Every line below must be reproduced exactly. Copy them all.
MATERIAL PROVIDED below:
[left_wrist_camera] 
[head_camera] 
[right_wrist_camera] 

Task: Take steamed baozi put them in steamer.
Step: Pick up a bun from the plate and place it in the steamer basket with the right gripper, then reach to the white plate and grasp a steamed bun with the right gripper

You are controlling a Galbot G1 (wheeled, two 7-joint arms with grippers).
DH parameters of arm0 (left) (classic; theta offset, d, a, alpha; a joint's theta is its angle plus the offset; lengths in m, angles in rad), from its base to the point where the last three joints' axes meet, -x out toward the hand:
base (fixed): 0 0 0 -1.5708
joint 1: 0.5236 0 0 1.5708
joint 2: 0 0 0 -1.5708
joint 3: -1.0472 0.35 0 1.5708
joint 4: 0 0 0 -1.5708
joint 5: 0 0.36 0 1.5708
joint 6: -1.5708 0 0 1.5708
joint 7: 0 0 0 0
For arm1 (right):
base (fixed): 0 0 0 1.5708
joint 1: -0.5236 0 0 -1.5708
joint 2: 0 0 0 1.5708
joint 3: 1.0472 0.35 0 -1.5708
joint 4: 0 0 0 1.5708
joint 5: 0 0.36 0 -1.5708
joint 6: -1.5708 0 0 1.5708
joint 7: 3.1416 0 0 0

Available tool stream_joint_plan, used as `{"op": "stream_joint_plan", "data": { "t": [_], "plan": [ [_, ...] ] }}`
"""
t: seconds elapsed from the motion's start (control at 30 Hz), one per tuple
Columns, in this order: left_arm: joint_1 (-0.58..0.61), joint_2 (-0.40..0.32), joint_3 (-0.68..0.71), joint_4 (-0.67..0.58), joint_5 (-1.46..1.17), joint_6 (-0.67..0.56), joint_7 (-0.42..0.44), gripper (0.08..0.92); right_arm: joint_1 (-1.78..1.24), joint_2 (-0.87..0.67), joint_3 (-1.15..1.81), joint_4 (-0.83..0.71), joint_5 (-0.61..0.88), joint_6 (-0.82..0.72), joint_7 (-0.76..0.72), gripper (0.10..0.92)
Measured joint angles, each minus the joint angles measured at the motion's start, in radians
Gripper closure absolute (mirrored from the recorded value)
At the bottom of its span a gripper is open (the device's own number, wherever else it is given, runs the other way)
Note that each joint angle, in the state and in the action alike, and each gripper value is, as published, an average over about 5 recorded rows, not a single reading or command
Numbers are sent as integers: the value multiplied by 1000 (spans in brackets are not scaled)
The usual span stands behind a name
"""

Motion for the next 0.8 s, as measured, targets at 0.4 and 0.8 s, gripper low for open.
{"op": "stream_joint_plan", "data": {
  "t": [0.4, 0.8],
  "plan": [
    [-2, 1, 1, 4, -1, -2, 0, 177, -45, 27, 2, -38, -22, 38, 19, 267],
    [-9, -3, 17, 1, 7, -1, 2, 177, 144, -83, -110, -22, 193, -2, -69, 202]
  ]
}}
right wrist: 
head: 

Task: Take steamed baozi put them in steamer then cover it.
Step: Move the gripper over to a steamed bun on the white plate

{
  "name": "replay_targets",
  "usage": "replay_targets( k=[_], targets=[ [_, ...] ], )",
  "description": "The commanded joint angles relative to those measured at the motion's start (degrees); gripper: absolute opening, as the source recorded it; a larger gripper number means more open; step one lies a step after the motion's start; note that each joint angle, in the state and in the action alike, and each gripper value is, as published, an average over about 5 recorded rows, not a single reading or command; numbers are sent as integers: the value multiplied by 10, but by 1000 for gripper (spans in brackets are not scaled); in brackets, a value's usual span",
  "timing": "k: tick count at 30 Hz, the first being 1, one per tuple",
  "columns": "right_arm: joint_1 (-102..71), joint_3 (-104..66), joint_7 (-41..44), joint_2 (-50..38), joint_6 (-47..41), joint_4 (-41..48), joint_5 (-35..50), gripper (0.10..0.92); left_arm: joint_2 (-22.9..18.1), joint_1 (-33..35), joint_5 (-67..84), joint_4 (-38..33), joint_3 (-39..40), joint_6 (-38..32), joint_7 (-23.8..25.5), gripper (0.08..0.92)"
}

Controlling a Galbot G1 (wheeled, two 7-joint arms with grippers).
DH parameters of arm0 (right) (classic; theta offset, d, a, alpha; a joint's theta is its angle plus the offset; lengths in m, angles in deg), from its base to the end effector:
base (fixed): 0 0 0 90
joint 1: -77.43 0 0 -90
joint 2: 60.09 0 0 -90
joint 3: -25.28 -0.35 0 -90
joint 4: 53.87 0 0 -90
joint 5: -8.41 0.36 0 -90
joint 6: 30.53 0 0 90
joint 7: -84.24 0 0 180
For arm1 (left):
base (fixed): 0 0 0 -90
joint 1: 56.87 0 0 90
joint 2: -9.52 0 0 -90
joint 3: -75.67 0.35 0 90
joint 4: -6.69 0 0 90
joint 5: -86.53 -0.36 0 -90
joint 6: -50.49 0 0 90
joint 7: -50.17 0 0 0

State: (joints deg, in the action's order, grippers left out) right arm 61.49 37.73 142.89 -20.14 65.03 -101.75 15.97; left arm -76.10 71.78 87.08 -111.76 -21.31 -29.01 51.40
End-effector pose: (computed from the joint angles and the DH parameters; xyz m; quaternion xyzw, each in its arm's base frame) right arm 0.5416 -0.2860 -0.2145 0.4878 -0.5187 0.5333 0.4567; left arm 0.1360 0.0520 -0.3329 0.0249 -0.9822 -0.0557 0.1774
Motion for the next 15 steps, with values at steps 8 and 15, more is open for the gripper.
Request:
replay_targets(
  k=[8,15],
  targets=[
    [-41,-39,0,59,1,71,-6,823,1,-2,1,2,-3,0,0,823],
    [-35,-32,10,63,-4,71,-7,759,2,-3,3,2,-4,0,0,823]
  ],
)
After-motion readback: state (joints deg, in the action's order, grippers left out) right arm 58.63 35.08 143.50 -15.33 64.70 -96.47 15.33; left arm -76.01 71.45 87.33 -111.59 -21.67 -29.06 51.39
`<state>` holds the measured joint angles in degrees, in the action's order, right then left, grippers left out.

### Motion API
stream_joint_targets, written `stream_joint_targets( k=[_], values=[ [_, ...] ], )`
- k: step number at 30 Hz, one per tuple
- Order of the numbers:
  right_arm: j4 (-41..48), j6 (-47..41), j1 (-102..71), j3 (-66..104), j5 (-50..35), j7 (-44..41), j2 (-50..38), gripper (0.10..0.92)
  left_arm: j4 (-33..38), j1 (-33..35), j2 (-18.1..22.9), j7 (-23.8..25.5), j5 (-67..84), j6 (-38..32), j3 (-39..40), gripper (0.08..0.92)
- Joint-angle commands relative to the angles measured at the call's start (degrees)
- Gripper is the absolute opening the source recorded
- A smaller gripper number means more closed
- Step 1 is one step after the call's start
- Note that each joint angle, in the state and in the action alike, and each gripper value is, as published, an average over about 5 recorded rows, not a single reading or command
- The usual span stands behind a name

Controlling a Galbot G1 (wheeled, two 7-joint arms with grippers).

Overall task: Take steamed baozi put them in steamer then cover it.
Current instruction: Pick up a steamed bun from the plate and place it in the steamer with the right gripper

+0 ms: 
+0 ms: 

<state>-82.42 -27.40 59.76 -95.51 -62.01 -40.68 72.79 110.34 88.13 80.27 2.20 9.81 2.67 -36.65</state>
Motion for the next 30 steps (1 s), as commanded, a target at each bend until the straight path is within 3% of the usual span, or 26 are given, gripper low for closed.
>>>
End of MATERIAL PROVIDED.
**EXERCISE RESPONSE:**
[left_wrist_camera] 
[head_camera] 
[right_wrist_camera] 

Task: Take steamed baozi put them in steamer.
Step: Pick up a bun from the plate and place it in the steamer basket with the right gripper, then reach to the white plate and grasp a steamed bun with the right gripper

You are controlling a Galbot G1 (wheeled, two 7-joint arms with grippers).
DH parameters of arm0 (left) (classic; theta offset, d, a, alpha; a joint's theta is its angle plus the offset; lengths in m, angles in rad), from its base to the point where the last three joints' axes meet, -x out toward the hand:
base (fixed): 0 0 0 -1.5708
joint 1: 0.5236 0 0 1.5708
joint 2: 0 0 0 -1.5708
joint 3: -1.0472 0.35 0 1.5708
joint 4: 0 0 0 -1.5708
joint 5: 0 0.36 0 1.5708
joint 6: -1.5708 0 0 1.5708
joint 7: 0 0 0 0
For arm1 (right):
base (fixed): 0 0 0 1.5708
joint 1: -0.5236 0 0 -1.5708
joint 2: 0 0 0 1.5708
joint 3: 1.0472 0.35 0 -1.5708
joint 4: 0 0 0 1.5708
joint 5: 0 0.36 0 -1.5708
joint 6: -1.5708 0 0 1.5708
joint 7: 3.1416 0 0 0

Available tool stream_joint_plan, used as `{"op": "stream_joint_plan", "data": { "t": [_], "plan": [ [_, ...] ] }}`
"""
t: seconds elapsed from the motion's start (control at 30 Hz), one per tuple
Columns, in this order: left_arm: joint_1 (-0.58..0.61), joint_2 (-0.40..0.32), joint_3 (-0.68..0.71), joint_4 (-0.67..0.58), joint_5 (-1.46..1.17), joint_6 (-0.67..0.56), joint_7 (-0.42..0.44), gripper (0.08..0.92); right_arm: joint_1 (-1.78..1.24), joint_2 (-0.87..0.67), joint_3 (-1.15..1.81), joint_4 (-0.83..0.71), joint_5 (-0.61..0.88), joint_6 (-0.82..0.72), joint_7 (-0.76..0.72), gripper (0.10..0.92)
Measured joint angles, each minus the joint angles measured at the motion's start, in radians
Gripper closure absolute (mirrored from the recorded value)
At the bottom of its span a gripper is open (the device's own number, wherever else it is given, runs the other way)
Note that each joint angle, in the state and in the action alike, and each gripper value is, as published, an average over about 5 recorded rows, not a single reading or command
Numbers are sent as integers: the value multiplied by 1000 (spans in brackets are not scaled)
The usual span stands behind a name
"""

Motion for the next 0.8 s, as measured, targets at 0.4 and 0.8 s, gripper low for open.
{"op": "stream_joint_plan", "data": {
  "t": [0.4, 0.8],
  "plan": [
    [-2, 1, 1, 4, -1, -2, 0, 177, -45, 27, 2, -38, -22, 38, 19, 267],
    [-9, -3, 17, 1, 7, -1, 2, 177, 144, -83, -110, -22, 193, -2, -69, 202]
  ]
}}
right wrist: 
head: 

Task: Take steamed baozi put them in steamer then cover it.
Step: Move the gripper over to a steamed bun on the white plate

{
  "name": "replay_targets",
  "usage": "replay_targets( k=[_], targets=[ [_, ...] ], )",
  "description": "The commanded joint angles relative to those measured at the motion's start (degrees); gripper: absolute opening, as the source recorded it; a larger gripper number means more open; step one lies a step after the motion's start; note that each joint angle, in the state and in the action alike, and each gripper value is, as published, an average over about 5 recorded rows, not a single reading or command; numbers are sent as integers: the value multiplied by 10, but by 1000 for gripper (spans in brackets are not scaled); in brackets, a value's usual span",
  "timing": "k: tick count at 30 Hz, the first being 1, one per tuple",
  "columns": "right_arm: joint_1 (-102..71), joint_3 (-104..66), joint_7 (-41..44), joint_2 (-50..38), joint_6 (-47..41), joint_4 (-41..48), joint_5 (-35..50), gripper (0.10..0.92); left_arm: joint_2 (-22.9..18.1), joint_1 (-33..35), joint_5 (-67..84), joint_4 (-38..33), joint_3 (-39..40), joint_6 (-38..32), joint_7 (-23.8..25.5), gripper (0.08..0.92)"
}

Controlling a Galbot G1 (wheeled, two 7-joint arms with grippers).
DH parameters of arm0 (right) (classic; theta offset, d, a, alpha; a joint's theta is its angle plus the offset; lengths in m, angles in deg), from its base to the end effector:
base (fixed): 0 0 0 90
joint 1: -77.43 0 0 -90
joint 2: 60.09 0 0 -90
joint 3: -25.28 -0.35 0 -90
joint 4: 53.87 0 0 -90
joint 5: -8.41 0.36 0 -90
joint 6: 30.53 0 0 90
joint 7: -84.24 0 0 180
For arm1 (left):
base (fixed): 0 0 0 -90
joint 1: 56.87 0 0 90
joint 2: -9.52 0 0 -90
joint 3: -75.67 0.35 0 90
joint 4: -6.69 0 0 90
joint 5: -86.53 -0.36 0 -90
joint 6: -50.49 0 0 90
joint 7: -50.17 0 0 0

State: (joints deg, in the action's order, grippers left out) right arm 61.49 37.73 142.89 -20.14 65.03 -101.75 15.97; left arm -76.10 71.78 87.08 -111.76 -21.31 -29.01 51.40
End-effector pose: (computed from the joint angles and the DH parameters; xyz m; quaternion xyzw, each in its arm's base frame) right arm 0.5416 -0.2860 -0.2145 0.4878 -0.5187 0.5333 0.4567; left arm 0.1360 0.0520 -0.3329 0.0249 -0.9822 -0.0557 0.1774
Motion for the next 15 steps, with values at steps 8 and 15, more is open for the gripper.
Request:
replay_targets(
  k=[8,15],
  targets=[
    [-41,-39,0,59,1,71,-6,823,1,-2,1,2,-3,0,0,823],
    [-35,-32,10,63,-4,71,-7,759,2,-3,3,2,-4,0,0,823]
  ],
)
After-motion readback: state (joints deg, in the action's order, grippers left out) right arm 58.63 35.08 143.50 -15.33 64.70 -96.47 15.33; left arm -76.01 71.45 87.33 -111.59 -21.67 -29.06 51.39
`<state>` holds the measured joint angles in degrees, in the action's order, right then left, grippers left out.

### Motion API
stream_joint_targets, written `stream_joint_targets( k=[_], values=[ [_, ...] ], )`
- k: step number at 30 Hz, one per tuple
- Order of the numbers:
  right_arm: j4 (-41..48), j6 (-47..41), j1 (-102..71), j3 (-66..104), j5 (-50..35), j7 (-44..41), j2 (-50..38), gripper (0.10..0.92)
  left_arm: j4 (-33..38), j1 (-33..35), j2 (-18.1..22.9), j7 (-23.8..25.5), j5 (-67..84), j6 (-38..32), j3 (-39..40), gripper (0.08..0.92)
- Joint-angle commands relative to the angles measured at the call's start (degrees)
- Gripper is the absolute opening the source recorded
- A smaller gripper number means more closed
- Step 1 is one step after the call's start
- Note that each joint angle, in the state and in the action alike, and each gripper value is, as published, an average over about 5 recorded rows, not a single reading or command
- The usual span stands behind a name

Controlling a Galbot G1 (wheeled, two 7-joint arms with grippers).

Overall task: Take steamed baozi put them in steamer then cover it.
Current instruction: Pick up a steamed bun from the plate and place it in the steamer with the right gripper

+0 ms: 
+0 ms: 

<state>-82.42 -27.40 59.76 -95.51 -62.01 -40.68 72.79 110.34 88.13 80.27 2.20 9.81 2.67 -36.65</state>
Motion for the next 30 steps (1 s), as commanded, a target at each bend until the straight path is within 3% of the usual span, or 26 are given, gripper low for closed.
>>>

There's no more to the answer.